> [To do] All of the entries are to be printed exactly as they appear.

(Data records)

- Opening Delimiter -

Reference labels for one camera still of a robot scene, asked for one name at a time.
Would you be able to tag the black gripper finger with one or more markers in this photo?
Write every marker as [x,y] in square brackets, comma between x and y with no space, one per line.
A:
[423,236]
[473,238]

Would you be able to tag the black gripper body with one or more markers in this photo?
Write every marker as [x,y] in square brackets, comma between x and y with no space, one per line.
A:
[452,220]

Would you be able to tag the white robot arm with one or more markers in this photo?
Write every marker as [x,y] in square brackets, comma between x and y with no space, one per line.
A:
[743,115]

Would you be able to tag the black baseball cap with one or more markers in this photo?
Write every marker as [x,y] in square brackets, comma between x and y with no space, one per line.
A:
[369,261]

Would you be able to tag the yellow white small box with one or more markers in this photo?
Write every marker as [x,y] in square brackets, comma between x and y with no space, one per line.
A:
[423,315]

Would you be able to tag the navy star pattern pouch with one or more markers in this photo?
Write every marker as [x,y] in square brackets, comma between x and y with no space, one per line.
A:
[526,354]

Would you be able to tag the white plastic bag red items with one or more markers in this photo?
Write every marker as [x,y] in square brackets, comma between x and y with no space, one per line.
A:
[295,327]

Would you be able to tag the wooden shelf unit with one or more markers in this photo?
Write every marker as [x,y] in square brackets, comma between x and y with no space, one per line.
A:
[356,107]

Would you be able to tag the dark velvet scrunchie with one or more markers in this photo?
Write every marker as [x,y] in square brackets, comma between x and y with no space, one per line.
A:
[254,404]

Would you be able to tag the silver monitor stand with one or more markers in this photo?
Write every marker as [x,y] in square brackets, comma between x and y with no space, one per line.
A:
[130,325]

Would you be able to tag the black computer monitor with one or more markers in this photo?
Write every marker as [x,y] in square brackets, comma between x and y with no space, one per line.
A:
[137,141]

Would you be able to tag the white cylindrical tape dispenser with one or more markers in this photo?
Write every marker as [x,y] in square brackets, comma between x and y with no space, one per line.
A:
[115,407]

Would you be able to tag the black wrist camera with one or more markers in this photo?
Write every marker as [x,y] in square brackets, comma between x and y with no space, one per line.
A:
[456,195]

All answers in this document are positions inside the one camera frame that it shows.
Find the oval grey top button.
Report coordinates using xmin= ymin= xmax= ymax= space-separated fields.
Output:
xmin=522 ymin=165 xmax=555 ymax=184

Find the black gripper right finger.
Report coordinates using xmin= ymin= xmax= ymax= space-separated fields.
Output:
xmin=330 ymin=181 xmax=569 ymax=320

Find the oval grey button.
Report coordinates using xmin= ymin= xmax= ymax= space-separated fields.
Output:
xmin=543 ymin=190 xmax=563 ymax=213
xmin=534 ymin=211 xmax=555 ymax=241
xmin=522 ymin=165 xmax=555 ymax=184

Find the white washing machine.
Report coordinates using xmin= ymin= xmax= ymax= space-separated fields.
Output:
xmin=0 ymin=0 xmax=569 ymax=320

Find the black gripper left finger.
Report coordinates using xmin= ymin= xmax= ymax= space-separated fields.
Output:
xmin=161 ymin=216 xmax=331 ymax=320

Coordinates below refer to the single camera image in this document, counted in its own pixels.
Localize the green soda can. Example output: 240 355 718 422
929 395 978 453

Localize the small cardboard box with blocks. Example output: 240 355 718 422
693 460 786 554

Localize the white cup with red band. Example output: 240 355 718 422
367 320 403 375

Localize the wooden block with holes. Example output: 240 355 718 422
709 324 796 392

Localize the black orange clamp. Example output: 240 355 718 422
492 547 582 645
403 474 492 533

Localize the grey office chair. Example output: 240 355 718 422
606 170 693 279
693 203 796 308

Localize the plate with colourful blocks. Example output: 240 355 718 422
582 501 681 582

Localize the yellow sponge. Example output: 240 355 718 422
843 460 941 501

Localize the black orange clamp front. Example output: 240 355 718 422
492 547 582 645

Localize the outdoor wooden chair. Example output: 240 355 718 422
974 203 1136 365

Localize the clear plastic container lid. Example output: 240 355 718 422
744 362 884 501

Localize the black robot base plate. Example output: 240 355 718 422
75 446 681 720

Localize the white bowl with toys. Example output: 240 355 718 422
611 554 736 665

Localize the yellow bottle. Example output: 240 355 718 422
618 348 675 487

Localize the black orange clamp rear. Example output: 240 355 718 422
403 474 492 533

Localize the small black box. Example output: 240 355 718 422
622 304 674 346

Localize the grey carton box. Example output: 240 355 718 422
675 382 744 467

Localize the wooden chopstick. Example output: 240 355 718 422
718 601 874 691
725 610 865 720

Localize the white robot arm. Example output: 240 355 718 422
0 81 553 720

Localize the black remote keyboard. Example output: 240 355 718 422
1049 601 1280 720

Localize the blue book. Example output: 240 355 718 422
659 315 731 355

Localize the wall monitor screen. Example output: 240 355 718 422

- Closing Delimiter -

> [Solution below]
Reference labels for one camera still of a robot scene, asked for one name at a time.
Would you be able to tag the black gripper finger with one or more markers in this photo?
Write every marker as [x,y] in square brackets, comma between x and y with no space, one per line.
A:
[423,236]
[473,238]

Would you be able to tag the black gripper body with one or more markers in this photo?
Write every marker as [x,y] in square brackets, comma between x and y with no space, one per line.
A:
[452,220]

Would you be able to tag the white robot arm with one or more markers in this photo?
Write every marker as [x,y] in square brackets, comma between x and y with no space, one per line.
A:
[743,115]

Would you be able to tag the black baseball cap with one or more markers in this photo?
Write every marker as [x,y] in square brackets, comma between x and y with no space, one per line.
A:
[369,261]

Would you be able to tag the yellow white small box with one or more markers in this photo?
Write every marker as [x,y] in square brackets, comma between x and y with no space, one per line.
A:
[423,315]

Would you be able to tag the navy star pattern pouch with one or more markers in this photo?
Write every marker as [x,y] in square brackets, comma between x and y with no space, one per line.
A:
[526,354]

Would you be able to tag the white plastic bag red items with one or more markers in this photo?
Write every marker as [x,y] in square brackets, comma between x and y with no space, one per line.
A:
[295,327]

Would you be able to tag the wooden shelf unit with one or more markers in this photo?
Write every marker as [x,y] in square brackets, comma between x and y with no space, one per line.
A:
[356,107]

Would you be able to tag the dark velvet scrunchie with one or more markers in this photo?
Write every marker as [x,y] in square brackets, comma between x and y with no space, one per line.
A:
[254,404]

Would you be able to tag the silver monitor stand with one or more markers in this photo?
Write every marker as [x,y] in square brackets, comma between x and y with no space, one per line.
A:
[130,325]

Would you be able to tag the black computer monitor with one or more markers in this photo?
Write every marker as [x,y] in square brackets, comma between x and y with no space, one per line.
A:
[137,141]

Would you be able to tag the white cylindrical tape dispenser with one or more markers in this photo?
Write every marker as [x,y] in square brackets, comma between x and y with no space, one per line.
A:
[115,407]

Would you be able to tag the black wrist camera with one or more markers in this photo?
Write every marker as [x,y] in square brackets, comma between x and y with no space, one per line.
A:
[456,195]

All answers in this document are positions inside the one camera frame that it shows.
Find the oval grey top button.
Report coordinates using xmin= ymin= xmax= ymax= space-separated fields.
Output:
xmin=522 ymin=165 xmax=555 ymax=184

Find the black gripper right finger.
Report coordinates using xmin= ymin= xmax= ymax= space-separated fields.
Output:
xmin=330 ymin=181 xmax=569 ymax=320

Find the oval grey button.
Report coordinates using xmin= ymin= xmax= ymax= space-separated fields.
Output:
xmin=543 ymin=190 xmax=563 ymax=213
xmin=534 ymin=211 xmax=555 ymax=241
xmin=522 ymin=165 xmax=555 ymax=184

Find the white washing machine.
Report coordinates using xmin= ymin= xmax= ymax= space-separated fields.
Output:
xmin=0 ymin=0 xmax=569 ymax=320

Find the black gripper left finger.
Report coordinates using xmin= ymin= xmax= ymax= space-separated fields.
Output:
xmin=161 ymin=216 xmax=331 ymax=320

Coordinates below refer to the single camera image in this document, counted in its own pixels.
Localize the green soda can. Example output: 240 355 718 422
929 395 978 453

Localize the small cardboard box with blocks. Example output: 240 355 718 422
693 460 786 554

Localize the white cup with red band. Example output: 240 355 718 422
367 320 403 375

Localize the wooden block with holes. Example output: 240 355 718 422
709 324 796 392

Localize the black orange clamp. Example output: 240 355 718 422
492 547 582 645
403 474 492 533

Localize the grey office chair. Example output: 240 355 718 422
606 170 693 279
693 203 796 308

Localize the plate with colourful blocks. Example output: 240 355 718 422
582 501 681 582

Localize the yellow sponge. Example output: 240 355 718 422
843 460 941 501

Localize the black orange clamp front. Example output: 240 355 718 422
492 547 582 645

Localize the outdoor wooden chair. Example output: 240 355 718 422
974 203 1136 365

Localize the clear plastic container lid. Example output: 240 355 718 422
744 362 884 501

Localize the black robot base plate. Example output: 240 355 718 422
75 446 681 720

Localize the white bowl with toys. Example output: 240 355 718 422
611 554 736 665

Localize the yellow bottle. Example output: 240 355 718 422
618 348 675 487

Localize the black orange clamp rear. Example output: 240 355 718 422
403 474 492 533

Localize the small black box. Example output: 240 355 718 422
622 304 674 346

Localize the grey carton box. Example output: 240 355 718 422
675 382 744 467

Localize the wooden chopstick. Example output: 240 355 718 422
718 601 874 691
725 610 865 720

Localize the white robot arm. Example output: 240 355 718 422
0 81 553 720

Localize the black remote keyboard. Example output: 240 355 718 422
1049 601 1280 720

Localize the blue book. Example output: 240 355 718 422
659 315 731 355

Localize the wall monitor screen. Example output: 240 355 718 422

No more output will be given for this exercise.